Try it:
Repeat word for word every line of the data below, from the first through the line containing "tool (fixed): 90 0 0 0", and stop there.

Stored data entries
* * *
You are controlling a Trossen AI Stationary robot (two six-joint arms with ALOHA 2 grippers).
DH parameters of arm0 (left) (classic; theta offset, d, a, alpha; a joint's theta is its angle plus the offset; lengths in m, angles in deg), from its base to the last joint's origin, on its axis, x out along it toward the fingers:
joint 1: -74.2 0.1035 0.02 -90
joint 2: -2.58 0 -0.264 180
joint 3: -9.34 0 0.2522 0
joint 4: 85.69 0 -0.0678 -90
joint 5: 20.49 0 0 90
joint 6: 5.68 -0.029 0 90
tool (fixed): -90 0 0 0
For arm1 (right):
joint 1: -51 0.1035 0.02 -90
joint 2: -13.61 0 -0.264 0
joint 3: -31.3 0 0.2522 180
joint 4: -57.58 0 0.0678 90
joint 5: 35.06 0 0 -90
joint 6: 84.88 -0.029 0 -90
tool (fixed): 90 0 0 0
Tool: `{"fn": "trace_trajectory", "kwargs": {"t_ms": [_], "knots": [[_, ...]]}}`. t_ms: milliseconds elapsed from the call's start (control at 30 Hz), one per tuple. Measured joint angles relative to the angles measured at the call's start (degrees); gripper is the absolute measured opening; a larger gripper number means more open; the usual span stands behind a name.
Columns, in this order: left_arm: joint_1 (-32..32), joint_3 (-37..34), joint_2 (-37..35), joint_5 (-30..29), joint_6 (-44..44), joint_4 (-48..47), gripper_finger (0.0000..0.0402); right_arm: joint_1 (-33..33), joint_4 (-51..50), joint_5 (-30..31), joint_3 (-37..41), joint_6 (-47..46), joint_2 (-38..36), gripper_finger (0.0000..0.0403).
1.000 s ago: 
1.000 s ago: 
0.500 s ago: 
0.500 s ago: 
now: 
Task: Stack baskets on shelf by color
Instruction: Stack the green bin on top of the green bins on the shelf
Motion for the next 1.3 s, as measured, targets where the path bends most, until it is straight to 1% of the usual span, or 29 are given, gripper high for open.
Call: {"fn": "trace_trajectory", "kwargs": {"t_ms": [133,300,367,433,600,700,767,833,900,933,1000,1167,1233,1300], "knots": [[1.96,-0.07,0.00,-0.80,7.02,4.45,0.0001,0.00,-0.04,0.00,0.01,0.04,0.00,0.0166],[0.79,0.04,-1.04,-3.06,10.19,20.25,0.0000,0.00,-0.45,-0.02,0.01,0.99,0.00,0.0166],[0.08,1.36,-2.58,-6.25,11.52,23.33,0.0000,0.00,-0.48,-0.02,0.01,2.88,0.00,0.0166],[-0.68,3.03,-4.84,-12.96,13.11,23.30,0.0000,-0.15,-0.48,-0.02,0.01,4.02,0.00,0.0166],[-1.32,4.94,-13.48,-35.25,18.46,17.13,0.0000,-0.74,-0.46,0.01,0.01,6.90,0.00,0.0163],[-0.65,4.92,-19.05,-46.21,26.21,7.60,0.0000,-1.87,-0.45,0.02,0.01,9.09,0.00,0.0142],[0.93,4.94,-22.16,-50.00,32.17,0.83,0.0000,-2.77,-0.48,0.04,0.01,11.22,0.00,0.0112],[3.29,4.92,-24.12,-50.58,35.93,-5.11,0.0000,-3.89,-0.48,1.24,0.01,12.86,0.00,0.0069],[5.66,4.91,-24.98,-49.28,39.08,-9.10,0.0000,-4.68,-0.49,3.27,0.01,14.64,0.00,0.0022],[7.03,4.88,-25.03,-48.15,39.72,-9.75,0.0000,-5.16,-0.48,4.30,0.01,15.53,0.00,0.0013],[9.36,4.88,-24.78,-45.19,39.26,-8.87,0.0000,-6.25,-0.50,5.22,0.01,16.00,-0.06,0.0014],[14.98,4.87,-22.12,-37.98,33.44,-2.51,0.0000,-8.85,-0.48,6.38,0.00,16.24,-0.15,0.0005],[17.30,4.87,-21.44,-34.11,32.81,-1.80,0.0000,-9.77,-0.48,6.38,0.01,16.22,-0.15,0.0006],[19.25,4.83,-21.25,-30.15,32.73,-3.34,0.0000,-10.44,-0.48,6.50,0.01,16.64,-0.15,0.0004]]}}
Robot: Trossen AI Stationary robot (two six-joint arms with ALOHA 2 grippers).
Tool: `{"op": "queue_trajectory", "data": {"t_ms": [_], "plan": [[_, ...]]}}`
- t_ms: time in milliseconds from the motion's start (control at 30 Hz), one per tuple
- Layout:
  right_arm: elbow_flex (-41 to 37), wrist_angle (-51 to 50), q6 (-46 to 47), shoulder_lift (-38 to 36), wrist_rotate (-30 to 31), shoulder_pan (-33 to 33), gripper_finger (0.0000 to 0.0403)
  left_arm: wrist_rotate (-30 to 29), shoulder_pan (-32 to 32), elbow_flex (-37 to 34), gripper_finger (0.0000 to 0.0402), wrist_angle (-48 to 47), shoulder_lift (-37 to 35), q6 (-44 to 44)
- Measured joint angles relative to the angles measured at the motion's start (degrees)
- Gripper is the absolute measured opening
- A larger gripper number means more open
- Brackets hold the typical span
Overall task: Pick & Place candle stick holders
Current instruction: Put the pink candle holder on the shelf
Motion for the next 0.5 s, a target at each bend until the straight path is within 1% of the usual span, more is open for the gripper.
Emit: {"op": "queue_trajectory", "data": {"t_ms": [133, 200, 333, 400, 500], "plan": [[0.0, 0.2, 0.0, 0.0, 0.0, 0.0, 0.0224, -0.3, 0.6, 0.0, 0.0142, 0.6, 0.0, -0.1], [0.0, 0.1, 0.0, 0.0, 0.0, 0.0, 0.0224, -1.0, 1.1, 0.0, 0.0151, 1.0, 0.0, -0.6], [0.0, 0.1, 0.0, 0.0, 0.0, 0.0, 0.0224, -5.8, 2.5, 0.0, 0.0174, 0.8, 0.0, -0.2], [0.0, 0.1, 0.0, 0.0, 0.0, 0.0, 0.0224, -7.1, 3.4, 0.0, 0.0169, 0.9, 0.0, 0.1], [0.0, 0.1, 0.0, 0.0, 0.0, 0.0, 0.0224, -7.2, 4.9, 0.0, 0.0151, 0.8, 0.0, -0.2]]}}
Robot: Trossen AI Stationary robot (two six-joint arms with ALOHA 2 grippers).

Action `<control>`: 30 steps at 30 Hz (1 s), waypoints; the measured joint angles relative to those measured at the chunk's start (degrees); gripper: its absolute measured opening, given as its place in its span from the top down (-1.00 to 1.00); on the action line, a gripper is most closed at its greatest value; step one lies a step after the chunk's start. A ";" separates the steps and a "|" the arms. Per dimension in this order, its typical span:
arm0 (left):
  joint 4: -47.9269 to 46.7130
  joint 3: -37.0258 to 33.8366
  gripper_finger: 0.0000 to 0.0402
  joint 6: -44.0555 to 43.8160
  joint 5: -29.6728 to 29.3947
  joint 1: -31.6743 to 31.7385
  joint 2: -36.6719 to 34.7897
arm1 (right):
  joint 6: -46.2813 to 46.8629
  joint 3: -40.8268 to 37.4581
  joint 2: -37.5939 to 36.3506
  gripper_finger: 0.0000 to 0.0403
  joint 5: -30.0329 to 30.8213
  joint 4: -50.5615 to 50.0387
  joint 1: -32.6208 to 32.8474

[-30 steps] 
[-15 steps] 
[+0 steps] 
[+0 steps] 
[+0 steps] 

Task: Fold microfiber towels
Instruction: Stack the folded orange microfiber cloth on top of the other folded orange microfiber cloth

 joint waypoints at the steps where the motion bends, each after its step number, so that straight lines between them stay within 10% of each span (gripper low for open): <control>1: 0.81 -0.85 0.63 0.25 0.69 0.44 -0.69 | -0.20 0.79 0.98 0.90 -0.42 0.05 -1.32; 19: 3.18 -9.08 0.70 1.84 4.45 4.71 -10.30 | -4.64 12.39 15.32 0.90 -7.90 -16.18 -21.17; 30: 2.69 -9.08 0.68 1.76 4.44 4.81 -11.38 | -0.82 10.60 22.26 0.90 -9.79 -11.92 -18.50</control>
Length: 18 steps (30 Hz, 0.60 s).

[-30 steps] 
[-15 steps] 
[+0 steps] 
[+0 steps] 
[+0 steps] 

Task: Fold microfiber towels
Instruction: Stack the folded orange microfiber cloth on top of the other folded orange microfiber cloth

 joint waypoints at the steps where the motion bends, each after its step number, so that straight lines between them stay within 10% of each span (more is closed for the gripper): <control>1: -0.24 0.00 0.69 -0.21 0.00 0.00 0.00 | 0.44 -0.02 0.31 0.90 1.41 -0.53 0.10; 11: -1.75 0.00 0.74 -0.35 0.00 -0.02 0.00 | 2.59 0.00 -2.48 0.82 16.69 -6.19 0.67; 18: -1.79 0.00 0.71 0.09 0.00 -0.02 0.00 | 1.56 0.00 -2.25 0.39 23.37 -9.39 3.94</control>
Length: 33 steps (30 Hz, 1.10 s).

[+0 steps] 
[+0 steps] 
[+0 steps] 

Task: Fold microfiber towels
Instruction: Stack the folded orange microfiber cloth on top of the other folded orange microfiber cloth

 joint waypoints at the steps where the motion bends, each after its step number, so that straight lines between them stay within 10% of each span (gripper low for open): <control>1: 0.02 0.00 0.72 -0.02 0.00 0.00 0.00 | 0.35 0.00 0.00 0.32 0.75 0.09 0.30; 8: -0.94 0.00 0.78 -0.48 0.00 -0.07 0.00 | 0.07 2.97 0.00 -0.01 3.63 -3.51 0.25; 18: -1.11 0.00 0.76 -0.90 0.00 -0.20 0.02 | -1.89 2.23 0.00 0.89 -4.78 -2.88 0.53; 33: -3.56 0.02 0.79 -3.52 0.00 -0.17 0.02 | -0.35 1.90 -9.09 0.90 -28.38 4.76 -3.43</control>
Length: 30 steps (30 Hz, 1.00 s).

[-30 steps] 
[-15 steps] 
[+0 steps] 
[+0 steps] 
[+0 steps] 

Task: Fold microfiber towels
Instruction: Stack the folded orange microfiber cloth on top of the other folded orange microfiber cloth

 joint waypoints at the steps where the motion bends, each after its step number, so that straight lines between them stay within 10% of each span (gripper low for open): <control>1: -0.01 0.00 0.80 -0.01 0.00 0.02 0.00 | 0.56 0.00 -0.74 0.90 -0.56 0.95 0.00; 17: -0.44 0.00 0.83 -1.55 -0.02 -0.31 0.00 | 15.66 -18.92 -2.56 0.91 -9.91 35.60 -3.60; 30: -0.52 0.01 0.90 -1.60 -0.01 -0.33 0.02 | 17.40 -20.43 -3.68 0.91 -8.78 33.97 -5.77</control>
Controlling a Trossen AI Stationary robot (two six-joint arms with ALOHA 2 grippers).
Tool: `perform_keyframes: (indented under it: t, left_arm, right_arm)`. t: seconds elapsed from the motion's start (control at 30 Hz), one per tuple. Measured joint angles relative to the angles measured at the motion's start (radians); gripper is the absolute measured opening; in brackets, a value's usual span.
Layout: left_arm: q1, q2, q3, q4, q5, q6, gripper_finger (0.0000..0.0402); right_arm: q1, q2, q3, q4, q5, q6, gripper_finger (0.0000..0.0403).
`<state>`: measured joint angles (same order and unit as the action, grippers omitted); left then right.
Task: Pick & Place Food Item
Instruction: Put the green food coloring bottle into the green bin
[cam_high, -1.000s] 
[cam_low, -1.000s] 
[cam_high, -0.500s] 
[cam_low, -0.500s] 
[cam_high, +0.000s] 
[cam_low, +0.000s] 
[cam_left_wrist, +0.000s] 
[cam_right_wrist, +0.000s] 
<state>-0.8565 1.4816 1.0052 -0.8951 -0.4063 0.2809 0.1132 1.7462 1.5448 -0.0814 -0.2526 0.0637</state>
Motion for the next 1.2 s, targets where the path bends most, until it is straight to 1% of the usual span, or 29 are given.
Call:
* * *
Written reply:
You are controlling a Trossen AI Stationary robot (two six-joint arms with ALOHA 2 grippers).
DH parameters of arm0 (left) (classic; theta offset, d, a, alpha; a joint's theta is its angle plus the offset; lengths in m, angles in deg), from its base to the last joint's origin, on its axis, x out along it toward the fingers:
joint 1: -74.2 0.1035 0.02 -90
joint 2: -2.58 0 -0.264 180
joint 3: -9.34 0 0.2522 0
joint 4: 85.69 0 -0.0678 -90
joint 5: 20.49 0 0 90
joint 6: 5.68 -0.029 0 90
tool (fixed): -90 0 0 0
For arm1 (right):
joint 1: -51 0.1035 0.02 -90
joint 2: -13.61 0 -0.264 0
joint 3: -31.3 0 0.2522 180
joint 4: -57.58 0 0.0678 90
joint 5: 35.06 0 0 -90
joint 6: 84.88 -0.029 0 -90
tool (fixed): 90 0 0 0

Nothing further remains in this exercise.